> **Problem description**
All of the data must be output without alteration.

> **Stored data**
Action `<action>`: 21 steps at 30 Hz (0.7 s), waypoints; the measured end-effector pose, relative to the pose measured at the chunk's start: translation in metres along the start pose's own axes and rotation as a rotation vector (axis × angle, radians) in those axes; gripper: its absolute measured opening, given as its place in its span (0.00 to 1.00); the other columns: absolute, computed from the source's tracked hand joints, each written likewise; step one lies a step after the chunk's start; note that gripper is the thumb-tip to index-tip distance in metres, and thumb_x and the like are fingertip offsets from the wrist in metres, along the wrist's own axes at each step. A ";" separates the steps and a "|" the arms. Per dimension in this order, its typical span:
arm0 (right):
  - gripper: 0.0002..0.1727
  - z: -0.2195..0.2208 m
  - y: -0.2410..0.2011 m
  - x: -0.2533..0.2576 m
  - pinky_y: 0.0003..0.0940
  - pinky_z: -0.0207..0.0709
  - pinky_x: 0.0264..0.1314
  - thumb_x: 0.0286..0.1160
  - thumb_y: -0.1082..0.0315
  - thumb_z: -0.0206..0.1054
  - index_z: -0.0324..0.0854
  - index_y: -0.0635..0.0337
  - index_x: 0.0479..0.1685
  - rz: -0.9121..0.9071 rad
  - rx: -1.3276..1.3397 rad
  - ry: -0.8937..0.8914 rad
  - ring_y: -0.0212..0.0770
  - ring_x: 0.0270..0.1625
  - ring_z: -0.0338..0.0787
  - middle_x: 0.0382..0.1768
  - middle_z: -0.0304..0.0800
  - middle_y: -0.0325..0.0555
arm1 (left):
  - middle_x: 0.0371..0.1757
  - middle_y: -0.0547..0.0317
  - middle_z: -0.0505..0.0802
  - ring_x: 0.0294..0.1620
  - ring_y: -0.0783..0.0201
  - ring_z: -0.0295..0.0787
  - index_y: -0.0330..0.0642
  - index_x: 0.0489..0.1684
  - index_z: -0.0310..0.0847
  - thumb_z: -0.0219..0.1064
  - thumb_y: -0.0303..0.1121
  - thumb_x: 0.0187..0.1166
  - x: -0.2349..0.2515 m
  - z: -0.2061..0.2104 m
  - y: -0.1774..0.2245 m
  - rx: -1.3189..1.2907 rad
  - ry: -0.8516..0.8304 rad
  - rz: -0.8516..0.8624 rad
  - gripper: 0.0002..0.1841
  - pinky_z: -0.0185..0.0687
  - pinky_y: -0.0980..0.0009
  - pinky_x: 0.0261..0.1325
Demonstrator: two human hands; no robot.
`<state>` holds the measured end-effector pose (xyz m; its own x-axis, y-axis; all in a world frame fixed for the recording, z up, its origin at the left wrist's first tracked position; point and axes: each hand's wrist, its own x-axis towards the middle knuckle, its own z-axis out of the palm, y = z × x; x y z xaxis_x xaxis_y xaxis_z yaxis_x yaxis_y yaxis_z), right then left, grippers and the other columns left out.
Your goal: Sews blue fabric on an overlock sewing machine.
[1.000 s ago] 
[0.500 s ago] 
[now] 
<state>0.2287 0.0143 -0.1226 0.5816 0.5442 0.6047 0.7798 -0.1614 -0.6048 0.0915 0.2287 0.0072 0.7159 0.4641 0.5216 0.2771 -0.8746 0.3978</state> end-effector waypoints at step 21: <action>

> **Exercise answer**
Action `<action>`: 21 steps at 30 Hz (0.7 s), waypoints; the measured end-effector pose, relative to the pose measured at the chunk's start: translation in metres along the start pose's own axes and rotation as a rotation vector (axis × angle, radians) in those axes; gripper: its absolute measured opening, given as its place in its span (0.00 to 1.00); the other columns: absolute, computed from the source's tracked hand joints, each written likewise; step one lies a step after the chunk's start; note that gripper is the thumb-tip to index-tip distance in metres, and thumb_x and the like are fingertip offsets from the wrist in metres, along the wrist's own axes at each step. A ";" separates the steps and a "|" the arms. Per dimension in this order, its typical span:
arm0 (right):
  - gripper: 0.0002..0.1727
  - z: -0.2195..0.2208 m
  - y: -0.2410..0.2011 m
  - x: -0.2533..0.2576 m
  - pinky_y: 0.0003..0.0940
  - pinky_z: -0.0207..0.0709
  - pinky_x: 0.0264..0.1314
  - thumb_x: 0.0286..0.1160
  - thumb_y: -0.1082..0.0315
  - thumb_z: -0.0206..0.1054
  - index_z: -0.0324..0.0854
  - index_y: -0.0635..0.0337
  - index_x: 0.0479..0.1685
  - rz: -0.9121..0.9071 rad
  - rx: -1.3276..1.3397 rad
  - ry: -0.8937..0.8914 rad
  - ring_y: -0.0212..0.0770
  - ring_x: 0.0270..0.1625
  - ring_z: -0.0338..0.0787
  - middle_x: 0.0382..0.1768
  - middle_z: -0.0304..0.0800
  - middle_y: -0.0325..0.0555
arm1 (left):
  - middle_x: 0.0371..0.1757
  - middle_y: -0.0547..0.0317
  - middle_z: -0.0505..0.0802
  - ring_x: 0.0294..0.1620
  - ring_y: -0.0783..0.0201
  - ring_z: -0.0295..0.0787
  - index_y: -0.0330..0.0642
  - index_x: 0.0489..0.1684
  - index_z: -0.0310..0.0847
  - thumb_z: -0.0219..0.1064
  - thumb_y: -0.0303..0.1121
  - thumb_x: 0.0187..0.1166
  - x: -0.2349..0.2515 m
  - z: -0.2061..0.2104 m
  - y: -0.1774..0.2245 m
  - rx: -1.3189..1.2907 rad
  - ry: -0.8516..0.8304 rad
  - rz: -0.8516..0.8624 rad
  - gripper: 0.0002..0.1841
  - pinky_z: -0.0185..0.0687
  - pinky_y: -0.0980..0.0009
  - pinky_x: 0.0261..0.1325
Demonstrator: two human hands; no robot.
`<state>` holds the measured end-effector pose (xyz m; its own x-axis, y-axis; all in a world frame fixed for the recording, z up, its origin at the left wrist's first tracked position; point and axes: each hand's wrist, its own x-axis towards the middle knuckle, its own z-axis out of the palm, y = z × x; x y z xaxis_x xaxis_y xaxis_z yaxis_x yaxis_y yaxis_z), right then left, grippers and the other columns left out.
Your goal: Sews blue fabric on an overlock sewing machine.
[1.000 s ago] 
[0.500 s ago] 
[now] 
<state>0.2287 0.0143 -0.1226 0.5816 0.5442 0.6047 0.7798 -0.1614 -0.6048 0.0915 0.2287 0.0072 0.7159 0.4641 0.5216 0.2771 -0.8746 0.3978</state> end-effector waypoints at step 21: <action>

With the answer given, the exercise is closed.